14/05/2021
📌 Al via domattina, al mercato settimanale di viale Giotto, la raccolta firma per sostenere il percorso partecipativo “𝗜𝗻𝘀𝗶𝗲𝗺𝗲. 𝗣𝗲𝗿 𝗱𝗲𝗰𝗶𝗱𝗲𝗿𝗲 𝗶𝗹 𝗳𝘂𝘁𝘂𝗿𝗼 𝗱𝗲𝗶 𝘀𝗲𝗿𝘃𝗶𝘇𝗶 𝗲𝗱𝘂𝗰𝗮𝘁𝗶𝘃𝗶 𝗲 𝘀𝗼𝗰𝗶𝗮𝗹𝗶 𝗱𝗶 𝗔𝗿𝗲𝘇𝘇𝗼 𝗰𝗼𝗻 𝗹𝗮 𝗽𝗮𝗿𝘁𝗲𝗰𝗶𝗽𝗮𝘇𝗶𝗼𝗻𝗲 𝗱𝗲𝗶 𝗰𝗶𝘁𝘁𝗮𝗱𝗶𝗻𝗶”, promossa da Comitato Unione donne per Arezzo in associazione con il coordinamento.
Vi aspettiamo domattina, sabato 15 maggio, al mercato cittadino (postazione davanti al Bar Giotto).
👇 Leggi il comunicato stampa integrale
-------------------------------------------------------------------
AREZZO – Partirà sabato 15 maggio, al mercato settimanale di viale Giotto, la raccolta firme volta a concretizzare il percorso partecipativo “Insieme. Per decidere il futuro dei servizi educativi e sociali di Arezzo con la partecipazione dei cittadini”, promosso da UDA- Unione Donne per Arezzo in collaborazione con il neonato Coordinamento “Arezzo non ha bisogno di fondazioni”. Un progetto ambizioso e impegnativo che ha come obiettivo quello di aprire la strada al dibattito e al confronto sul tema delle due nuove fondazioni annunciate per i servizi educativi e i servizi sociali.

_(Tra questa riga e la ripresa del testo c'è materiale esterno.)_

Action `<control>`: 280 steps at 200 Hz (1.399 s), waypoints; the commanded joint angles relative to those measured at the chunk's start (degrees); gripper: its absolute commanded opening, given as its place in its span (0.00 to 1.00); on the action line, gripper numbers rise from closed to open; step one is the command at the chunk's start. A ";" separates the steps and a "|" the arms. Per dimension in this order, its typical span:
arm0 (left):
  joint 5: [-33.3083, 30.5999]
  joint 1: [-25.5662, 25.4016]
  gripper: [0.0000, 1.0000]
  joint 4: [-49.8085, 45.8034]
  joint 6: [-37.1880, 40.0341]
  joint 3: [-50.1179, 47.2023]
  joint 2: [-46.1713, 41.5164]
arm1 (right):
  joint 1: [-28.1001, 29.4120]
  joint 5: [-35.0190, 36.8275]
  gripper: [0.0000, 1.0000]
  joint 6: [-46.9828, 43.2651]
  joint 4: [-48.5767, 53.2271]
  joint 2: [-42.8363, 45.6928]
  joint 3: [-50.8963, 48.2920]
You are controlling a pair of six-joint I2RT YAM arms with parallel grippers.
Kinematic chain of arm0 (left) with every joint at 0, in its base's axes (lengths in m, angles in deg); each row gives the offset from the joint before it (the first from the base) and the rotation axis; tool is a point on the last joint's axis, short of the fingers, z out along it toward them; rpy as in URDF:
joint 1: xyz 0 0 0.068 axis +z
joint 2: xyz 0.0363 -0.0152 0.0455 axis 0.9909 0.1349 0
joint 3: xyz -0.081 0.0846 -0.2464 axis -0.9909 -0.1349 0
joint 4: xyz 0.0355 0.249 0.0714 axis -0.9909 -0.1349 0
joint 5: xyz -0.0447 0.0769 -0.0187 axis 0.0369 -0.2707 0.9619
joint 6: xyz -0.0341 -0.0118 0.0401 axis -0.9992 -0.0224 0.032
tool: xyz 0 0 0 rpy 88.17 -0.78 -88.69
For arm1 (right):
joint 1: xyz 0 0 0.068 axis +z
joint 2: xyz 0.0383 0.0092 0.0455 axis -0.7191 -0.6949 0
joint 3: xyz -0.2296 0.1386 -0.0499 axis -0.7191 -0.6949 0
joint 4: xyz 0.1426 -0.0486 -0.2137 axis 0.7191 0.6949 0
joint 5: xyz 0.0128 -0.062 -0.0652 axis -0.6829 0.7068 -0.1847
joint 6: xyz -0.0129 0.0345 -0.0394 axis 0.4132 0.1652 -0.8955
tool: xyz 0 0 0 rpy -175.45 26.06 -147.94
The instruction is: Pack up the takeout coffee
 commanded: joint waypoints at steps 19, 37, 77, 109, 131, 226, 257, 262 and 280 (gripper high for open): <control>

Presentato lo scorso 5 maggio all’Autorità di Garanzia per la Partecipazione della Regione Toscana, il progetto punta a coinvolgere direttamente la cittadinanza attraverso l’attuazione di un percorso partecipativo che permetta alla collettività di esprimere idee e valutazioni sulle politiche locali relative all’educazione infantile e all’ambito socio-assistenziale, contrastando l’esternalizzazione di due funzioni fondamentali di competenza del Comune.
“Sull’istituzione delle fondazioni per i servizi educativi e i servizi sociali, attualmente non c’è chiarezza e fino ad oggi sono mancate anche occasioni di confronto collettivo sul tema- spiega Gabriella Cecchi, presidente del Comitato Uda- Unione Donne per Arezzo. - Ma è certo che, dinnanzi alla prospettiva di delegare a soggetti privati la gestione delle attività, delle risorse e delle professionalità connesse alle politiche educative e sociali, occorre aprire un dibattito a cui possa partecipare tutta la città. Non basta dire no alle fondazioni. Bisogna fare di più! Bisogna informare i cittadini sul funzionamento del settore educativo e di quello sociale, raccogliere le loro opinioni e testimonianze, spiegando cosa significhi esternalizzare e privatizzare e quali rischi corrono gli utenti dei servizi. In tal senso il percorso partecipativo che abbiamo presentato in Regione vuole essere uno strumento che consenta alla cittadinanza di prendere la parola su tematiche che la riguardano da vicino”.
Dalla prima mattinata di sabato, presso il gazebo allestito al mercato cittadino (postazione antistante l’ingresso principale del parco, di fronte al Bar Giotto) sarà dunque attiva la raccolta firme grazie alla quale il percorso partecipativo proposto da UDA e dal Coordinamento potrà essere validato dall’Autorità regionale. Potranno firmare tutti coloro che sono interessati a sostenerlo: italiani e stranieri purché residenti nel Comune di Arezzo, di età superiore a sedici anni. Altri gazebo per distribuire materiale informativo e raccogliere le firme saranno aperti nei giorni successivi, in varie parti della città e in orari diversi.